Nulla è casuale nella vita. Nel Maggio 2003 sono stato il primo, insieme a Noel Juteau, a provare il rivoluzionario sistema della 5a linea. Ho conosciuto a Leucate, durante Le Mondial du Vent, Michel Bousquet, l’inventore della 5a linea. Lui sapeva usare benissimo gli aquiloni, però non sapeva navigare. Per questo, Noel, mi propose di sperimentarli e di metterli a punto per la navigazione in mare. Compresi immediatamente che si trattava della rivoluzione nel mondo del Kite, per la sicurezza totale del sistema. Durante 2 mesi, Noel ed io, lo abbiamo provato e messo a punto. Siamo stati i primi nel mondo a navigare con la 5a linea. Durante questi mesi abbiamo fatto un video, che io ho mandato a tutti i miei vecchi amici surfisti: Robby Naish, Don Montague, Roberto Ricci e molti altri.  Noel lo faceva vedere a Wipika che poi è stata la prima a comprare il brevetto (Panacea) ed a utilizzarla in tutti i suoi kite del 2004. Tutti gli altri grandi fabbricanti, hanno poi seguito il suo esempio.

La cosa che mi ha molto sorpreso è stata che l’articolo che scrissi nell’agosto 2003, non è stato pubblicato da nessuna revista del settore. Nonostante che il titolo fosse molto esplosivo (“La rivoluzione nel mondo del Kite”), per un nuovo sport a rischio, che stava urgentemente cercando sistemi di sicurezza, affidabili al 100%, per impedire che giovani estremi, continuassero a morire.

A finale di febbraio 2005, come ogni anno, sono andato al Kite Beach Hotel di Cabarete. Ruben, il proprietario, mi ha molto sorpreso, facendomi visitare il nuovo paradisiaco Hotel. Il Kite Beach Hotel, si è trasformato in un hotel di alto livello e di indiscutibile buon gusto. Le camere, tutta una sinfonia di legni nobili. Il giardino, la mia vera passione, completamente trasformato in un “tropical garden”. Bravo Roben! Il Kite Beach Hotel è sicuramente il posto migliore per fare kite a Cabarete. Le camere sulla spiaggia e a 300m al largo un reef bellissimo, che forma delle fantastiche onde, per sfruttare al massimo la nuova tendenza: surfare le onde in kite (www.kitebeachhotel.com)

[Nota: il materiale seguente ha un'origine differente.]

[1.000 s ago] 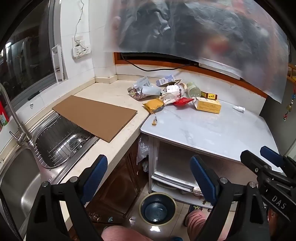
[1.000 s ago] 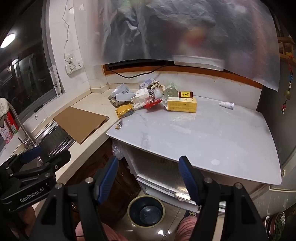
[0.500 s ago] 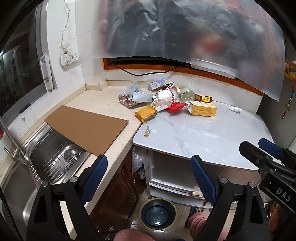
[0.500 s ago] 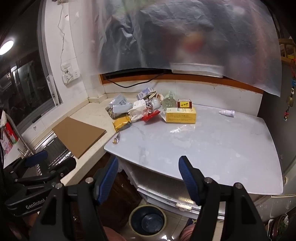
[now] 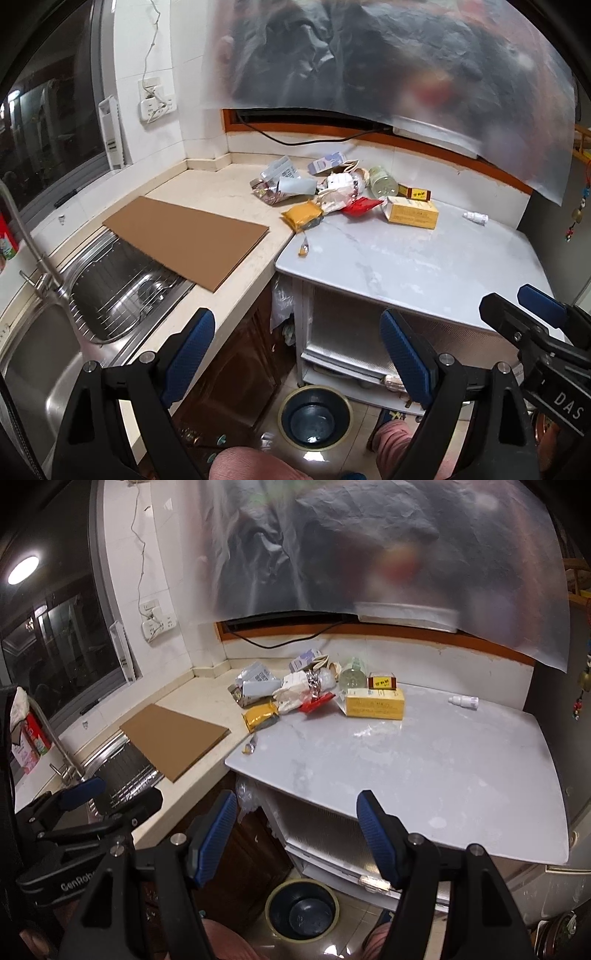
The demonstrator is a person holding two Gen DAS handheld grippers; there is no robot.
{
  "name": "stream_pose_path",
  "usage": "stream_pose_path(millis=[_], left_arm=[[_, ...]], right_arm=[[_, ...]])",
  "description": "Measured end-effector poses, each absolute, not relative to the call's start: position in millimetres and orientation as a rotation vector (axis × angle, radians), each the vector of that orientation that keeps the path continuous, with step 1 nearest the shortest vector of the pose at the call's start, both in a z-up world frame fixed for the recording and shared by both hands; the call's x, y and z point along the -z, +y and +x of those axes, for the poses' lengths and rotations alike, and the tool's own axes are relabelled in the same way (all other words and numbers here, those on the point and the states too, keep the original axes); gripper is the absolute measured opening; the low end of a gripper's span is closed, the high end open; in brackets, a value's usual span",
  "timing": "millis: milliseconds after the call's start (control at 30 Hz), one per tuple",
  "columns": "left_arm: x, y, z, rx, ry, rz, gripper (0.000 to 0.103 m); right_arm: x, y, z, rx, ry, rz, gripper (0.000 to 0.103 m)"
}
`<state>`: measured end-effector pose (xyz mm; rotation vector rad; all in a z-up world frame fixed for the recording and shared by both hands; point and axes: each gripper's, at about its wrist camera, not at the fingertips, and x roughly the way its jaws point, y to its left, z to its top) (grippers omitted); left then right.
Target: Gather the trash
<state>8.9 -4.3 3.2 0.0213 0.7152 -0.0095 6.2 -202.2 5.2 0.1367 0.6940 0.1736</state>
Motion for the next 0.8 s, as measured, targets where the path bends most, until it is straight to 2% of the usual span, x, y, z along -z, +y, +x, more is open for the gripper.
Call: stream_pose_path(millis=[800], left_arm=[[-6, -23, 7, 0.026, 0.729, 0.043, 0.09]], right_arm=[[2, -211, -1, -0.178, 0.725, 0.135, 0.068]])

Dopo 3 giorni al Kite Beach Hotel, mi hanno chiamato per dirmi che era arrivato per me un grosso pacco da Mauii. Quando l’ho visto, mi è sembrato di tornare bambino, quando aprivo i regali di Natale: un Boxer 8m² (mi hanno detto che il Torche piccolo è troppo veloce per una navigazione con 30 nodi di vento e 62 anni!), e 3 Torche (12, 16, 20m²). Come sempre c’era vento e ho gonfiato subito il 12m², che aveva di serie la famosa 5a linea. Evidentemente Robby ha apprezzato il video che gli avevo mandato. Grazie Robby per il pensiero!

Mi sono lanciato subito nelle onde con la mia tavola Mutant, che praticamente fa da sola i jibes. Le onde, sono state il vero motivo del mio viaggio a cabarete, per allenarmi in vista della mia prossima (sponsor, permettendo!) traversata dell’Oceano Atlantico in kitesurf.

Dopo aver fatto un jibe sulla cresta dell’onda e scendendo in Fakie sull’altro lato, mi sono scoperto a tenere la barra con la mano destra e ad accarezzare la grande onda con la mano sinistra. Un vecchio sogno che si era finalmente realizzato, per la velocità e facilità di guida del Torche. Sono rimasto tutto il pomeriggio surfando le onde. Era meraviglioso sentirsi così giovane e non avere in testa nient’altro che la prossima onda!

Sergio Ferrero

 

PS:

Per piacere, se decidi pubblicare il mio articolo, mandami una copia ad Ibiza. Grazie!